Узнав, что я был во время боев в 16–м батальоне, краснофлотцы попросили меня рассказать, как дрался шестнадцатый. Я поделился своими впечатлениями о самых острых моментах боя и заключил:
— Раз уж мы смогли устоять сегодня, в пламени и в дыму, под натиском остервеневших фашистских полчищ, то теперь нам ничего не страшно. Морские пехотинцы преодолеют все и победят. Надеюсь, что и вы такого же мнения.
— Да, верно! — ответили бойцы.
Вернувшись в 16–й батальон, я встретил у КП начальника связи лейтенанта Г. Н. Овчинникова.
Он показал мне запись перехваченного нашим радистом разговора гитлеровских офицеров — штабного и командира подразделения: «Все уже подтянули?» — «Нет, пришла только часть…» — «Скорее начинайте!» — «Господин полковник, люди пришли без ручных пулеметов, и у меня их почти нет…» — «Ладно, подкинем пару станковых».
Спустя некоторое время разговор возобновился: «Ну как, готовы?» — «Ждем, когда начнет действовать авиация». — «Какая? Так вы и до завтра будете ждать…» — «Как же быть? Я не могу так начинать, это риск…» — «Кто не рискует, тот не побеждает. Начинайте, мы поможем!» — «О нет, я прошу вас… Я подожду пополнения…».
Как видно, гитлеровцы понесли чувствительные потери и уже не столь решительны, как были в начале боя, но от наступления не отказывались.
— Завтра надо ждать новых атак и встретить их смелее, — сказал я и предложил начальнику связи показать эту запись радиоперехвата комбату Красникову.

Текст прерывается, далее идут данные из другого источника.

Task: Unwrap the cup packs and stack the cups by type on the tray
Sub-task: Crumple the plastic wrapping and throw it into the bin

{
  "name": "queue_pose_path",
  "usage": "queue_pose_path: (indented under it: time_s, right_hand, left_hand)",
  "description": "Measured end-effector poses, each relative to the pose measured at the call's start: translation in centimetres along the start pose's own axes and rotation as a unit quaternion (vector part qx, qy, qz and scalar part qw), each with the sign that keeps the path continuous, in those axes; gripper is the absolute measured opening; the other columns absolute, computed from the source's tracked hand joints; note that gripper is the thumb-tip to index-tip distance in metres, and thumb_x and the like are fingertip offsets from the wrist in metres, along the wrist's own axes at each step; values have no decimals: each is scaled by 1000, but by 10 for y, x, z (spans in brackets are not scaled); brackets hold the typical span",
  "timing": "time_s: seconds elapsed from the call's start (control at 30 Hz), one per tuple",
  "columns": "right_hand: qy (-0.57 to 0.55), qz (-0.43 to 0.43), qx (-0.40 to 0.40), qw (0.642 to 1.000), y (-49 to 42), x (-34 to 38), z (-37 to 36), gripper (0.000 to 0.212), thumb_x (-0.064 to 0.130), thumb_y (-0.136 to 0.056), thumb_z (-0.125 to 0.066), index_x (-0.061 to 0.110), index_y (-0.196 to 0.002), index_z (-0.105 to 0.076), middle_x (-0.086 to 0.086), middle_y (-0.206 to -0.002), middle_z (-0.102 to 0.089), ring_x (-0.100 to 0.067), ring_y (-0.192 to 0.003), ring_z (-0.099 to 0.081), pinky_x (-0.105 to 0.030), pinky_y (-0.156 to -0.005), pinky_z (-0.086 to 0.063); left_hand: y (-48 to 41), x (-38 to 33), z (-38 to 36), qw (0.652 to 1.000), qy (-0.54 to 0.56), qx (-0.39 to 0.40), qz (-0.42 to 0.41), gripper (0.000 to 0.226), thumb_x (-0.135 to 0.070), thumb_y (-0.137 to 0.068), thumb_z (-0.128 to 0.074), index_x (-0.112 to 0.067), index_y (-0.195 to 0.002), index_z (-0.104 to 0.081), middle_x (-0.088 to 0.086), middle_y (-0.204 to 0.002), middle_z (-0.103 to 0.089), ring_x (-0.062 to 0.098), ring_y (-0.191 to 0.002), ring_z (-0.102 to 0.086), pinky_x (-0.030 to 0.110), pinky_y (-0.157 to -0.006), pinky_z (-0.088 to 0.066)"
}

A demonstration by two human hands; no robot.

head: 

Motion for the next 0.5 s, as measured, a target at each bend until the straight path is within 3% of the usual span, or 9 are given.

— А вот как настроены наши, — сказал подошедший к нам Пономарев и извлек из полевой сумки боевой листок, выпущенный батальонной редколлегией.
Вверху через весь листок был выведен призыв ЦК ВКП(б) к 25–й годовщине Великой Октябрьской социалистической революции: «Доблестные защитники Кавказа! Отстаивайте каждую пять родной земли, громите ненавистного врага! Да здравствуют свободолюбивые народы Кавказа!».
В боевом листке рассказывалось о воинах, отличившихся в боях на высоте Кочканово и представленных к правительственным наградам. Я прочитал знакомые фамилии: Н. В. Бастрыкин, П. С. Спивак, А. М. Одноперов, И. В. Соколов, Г. Т. Ординат, заместитель политрука Е. С. Бабаков, сержант А. Я. Волков, лейтенант В. Н. Пигалов, медсестра Ф. Г. Трубина и другие.
Листок призывал воинов следовать примеру отважных, учиться у них крепче бить ненавистного врага.